El cortejo procesional de “La Borriquilla”, una hermandad que simboliza la “puerta” de la Pasión y se caracteriza por ser cantera cofrade en la ciudad, comenzaba a desfilar bajo un cielo limpio de nubes y un sol radiante que, conforme pasaban las horas, dejaba un sofocante calor en las calles. Una mañana espléndida, sin duda, para recibir a Nuestro Padre Jesús en su Entrada Triunfal en Jerusalén y María Santísima de la Alegría por el casco urbano linarense.

Capas blancas y caperuces rojos recorrieron los diferentes puntos del itinerario de la primera hermandad en procesionar hoy, la cual presentó varias novedades y estrenos significativos para la presente Semana Mayor. En lo que respecta al majestuoso Paso de Misterio, este año pudo verse una distribución diferente, con respecto al 2014, de las imágenes que componen el conjunto escultórico. Así, la hebrea con los dos niños iban situados en la parte delantera, recibiendo a Jesús, mientras que los tres apóstoles (San Juan Evangelista, Santiago y San Pedro) estaban situados en la zona trasera, junto al emblemático y significativo olivo.

Un paso que, además, lució sus moldurones laterales ya tallados al completo, así como una nueva cartela central en la parte delantera, presidida por una imagen policromada de San José, en clara referencia al patrón de su barrio. Estas mejoras, a falta de añadir alguna pieza más de crestería, suponen la casi finalización al completo del tallado del canasto. Tras el Cristo destacó, de forma notable, el acompañamiento musical que ofreció la Banda de Cornetas y Tambores Nuestra Señora del Rosario, de la Hermandad del Prendimiento, otra de las principales novedades introducidas por la Junta de Gobierno de la cofradía en esta edición.

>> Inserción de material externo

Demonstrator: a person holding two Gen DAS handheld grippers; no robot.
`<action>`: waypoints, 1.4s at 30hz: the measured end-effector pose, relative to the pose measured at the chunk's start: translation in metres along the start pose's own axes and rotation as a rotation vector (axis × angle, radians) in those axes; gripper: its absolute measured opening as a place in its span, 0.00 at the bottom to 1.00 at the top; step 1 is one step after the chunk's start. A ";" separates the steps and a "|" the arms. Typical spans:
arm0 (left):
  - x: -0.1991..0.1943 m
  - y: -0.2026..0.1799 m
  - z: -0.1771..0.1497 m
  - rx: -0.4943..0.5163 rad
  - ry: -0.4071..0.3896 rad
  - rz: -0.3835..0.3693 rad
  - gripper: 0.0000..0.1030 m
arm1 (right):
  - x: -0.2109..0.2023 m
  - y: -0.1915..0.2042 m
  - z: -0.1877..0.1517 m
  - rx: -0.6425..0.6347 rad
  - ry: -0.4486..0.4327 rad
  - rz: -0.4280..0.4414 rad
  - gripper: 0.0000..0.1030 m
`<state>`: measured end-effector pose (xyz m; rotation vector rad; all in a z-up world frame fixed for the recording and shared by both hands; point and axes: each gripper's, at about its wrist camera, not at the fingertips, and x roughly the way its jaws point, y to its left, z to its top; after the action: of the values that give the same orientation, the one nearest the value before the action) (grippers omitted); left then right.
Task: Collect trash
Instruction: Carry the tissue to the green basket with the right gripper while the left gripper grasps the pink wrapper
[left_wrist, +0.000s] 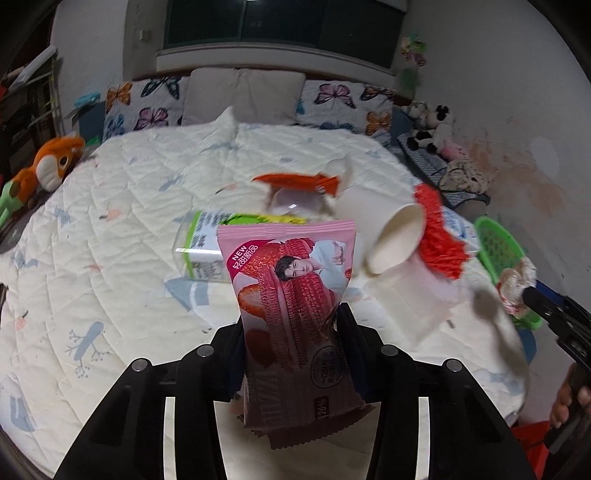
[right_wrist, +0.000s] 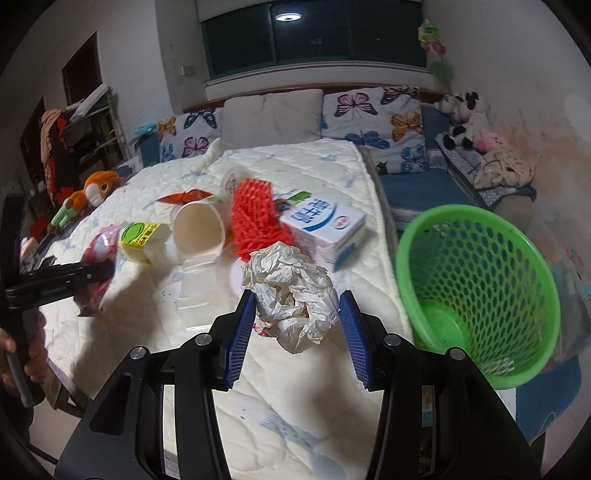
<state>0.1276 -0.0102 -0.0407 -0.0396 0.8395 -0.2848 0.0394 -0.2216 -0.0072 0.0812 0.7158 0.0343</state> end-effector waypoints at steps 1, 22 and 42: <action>-0.006 -0.006 0.002 0.014 -0.010 -0.009 0.42 | -0.001 -0.003 0.000 0.004 -0.003 -0.004 0.47; 0.000 -0.169 0.044 0.265 -0.002 -0.234 0.42 | -0.020 -0.115 -0.006 0.107 -0.009 -0.164 0.47; 0.075 -0.273 0.065 0.337 0.117 -0.330 0.42 | -0.007 -0.180 -0.019 0.185 0.037 -0.227 0.64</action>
<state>0.1587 -0.2978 -0.0119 0.1561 0.8910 -0.7422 0.0218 -0.4000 -0.0322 0.1756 0.7603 -0.2484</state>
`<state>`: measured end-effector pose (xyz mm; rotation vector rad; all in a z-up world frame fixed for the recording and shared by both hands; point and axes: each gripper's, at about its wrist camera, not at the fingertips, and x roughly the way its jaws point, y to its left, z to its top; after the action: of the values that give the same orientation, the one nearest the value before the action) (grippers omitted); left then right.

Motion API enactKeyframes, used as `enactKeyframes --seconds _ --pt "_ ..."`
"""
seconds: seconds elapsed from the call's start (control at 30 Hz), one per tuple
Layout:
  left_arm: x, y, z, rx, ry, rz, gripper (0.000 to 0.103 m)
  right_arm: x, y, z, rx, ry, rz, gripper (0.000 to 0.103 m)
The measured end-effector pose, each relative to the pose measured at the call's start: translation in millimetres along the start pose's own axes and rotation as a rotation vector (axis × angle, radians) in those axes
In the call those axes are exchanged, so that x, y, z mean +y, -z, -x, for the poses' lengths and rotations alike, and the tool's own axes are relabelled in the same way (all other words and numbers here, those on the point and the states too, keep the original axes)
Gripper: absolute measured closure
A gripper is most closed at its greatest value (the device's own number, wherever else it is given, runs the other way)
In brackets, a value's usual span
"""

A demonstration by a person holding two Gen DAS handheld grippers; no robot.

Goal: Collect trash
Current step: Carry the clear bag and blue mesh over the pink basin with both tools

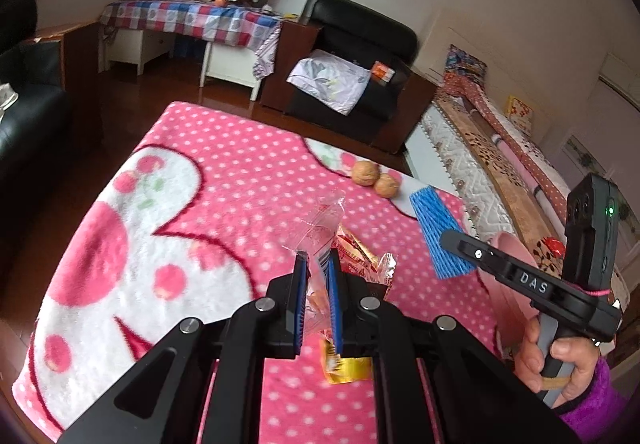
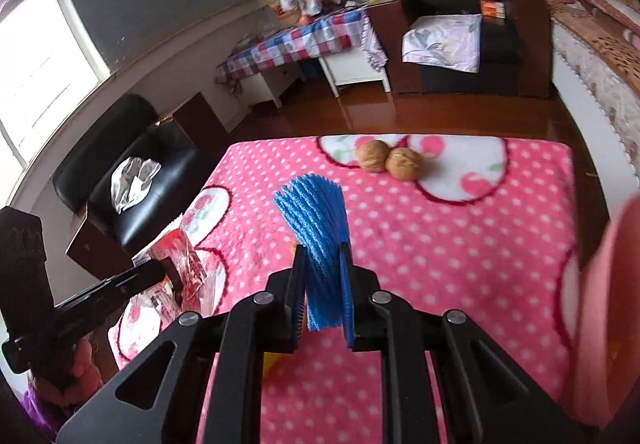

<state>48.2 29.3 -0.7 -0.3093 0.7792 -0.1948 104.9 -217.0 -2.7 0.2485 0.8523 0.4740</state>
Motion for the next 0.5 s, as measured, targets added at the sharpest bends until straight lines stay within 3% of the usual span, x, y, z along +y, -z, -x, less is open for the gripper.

Con respecto al Palio, la Señora de la Alegría fue mecida, con dulzura y buen hacer, por su cuadrilla de fieles costaleras. El paso, sencillo en cuanto a ornamentación, pero magníficamente engalanado, contó este año con seis candelabros nuevos, adquiridos por el Coro Virgen de la Alegría, y sacó la primera fase de sus respiraderos nuevos en la parte delantera, con la imagen de una Virgen sobre una pequeña peana. La Banda Sinfónica Municipal de Dos Torres (Córdoba) volvió a ofrecer sus sones tras los pasos de la Reina de la mañana del Domingo de Ramos.

Percance. La estación de penitencia de “La Borriquilla” se vio sorprendida, cuando el cortejo transcurría por la calle Los Francos, por un suceso extraordinario y totalmente ajeno que causó el revuelo de las personas que allí esperaban para presenciar la procesión. Desde el balcón de un primer piso, una mujer de avanzada edad, sin motivos aparentes, comenzó a lanzar varios objetos contundentes a la calle, tales como cazos y ollas, CDs y un bolso, entre otros, según apuntaron testigos presenciales de los hechos.

Una situación que causó nerviosismo y obligó, no solo a tener que interrumpir la estación de penitencia durante varios minutos (lo que provocó que la entrada con retraso en Carrera Oficial), sino también que un agente de la Policía Local tuviera que intervenir para tranquilizar a la mujer. Tras el lanzamiento de los objetos, que, afortunadamente, no impactaron contra ningún viandante ni componentes de la propia procesión, un efectivo del cuerpo policial linarense saltó desde un balcón anexo hacia el que ocupaba la autora de los hechos. Una vez allí, la mujer, que se encontraba saludando al público y haciendo numerosos aspavientos, se abrazó al agente, quien la acompañó hasta el interior de la vivienda. Una intervención aplaudida y vitoreada por las personas que presenciaron la escena en la calle.

Por fortuna, el percance no pasó a mayores, sino que quedó como la anécdota de la jornada, y “La Borriquilla” pudo retomar su recorrido, sin más incidentes, por el resto de su itinerario, donde destacaron, por cierto, puntos como el paso por la Carrera Oficial o el regreso a las dependencias de San José, entre otros.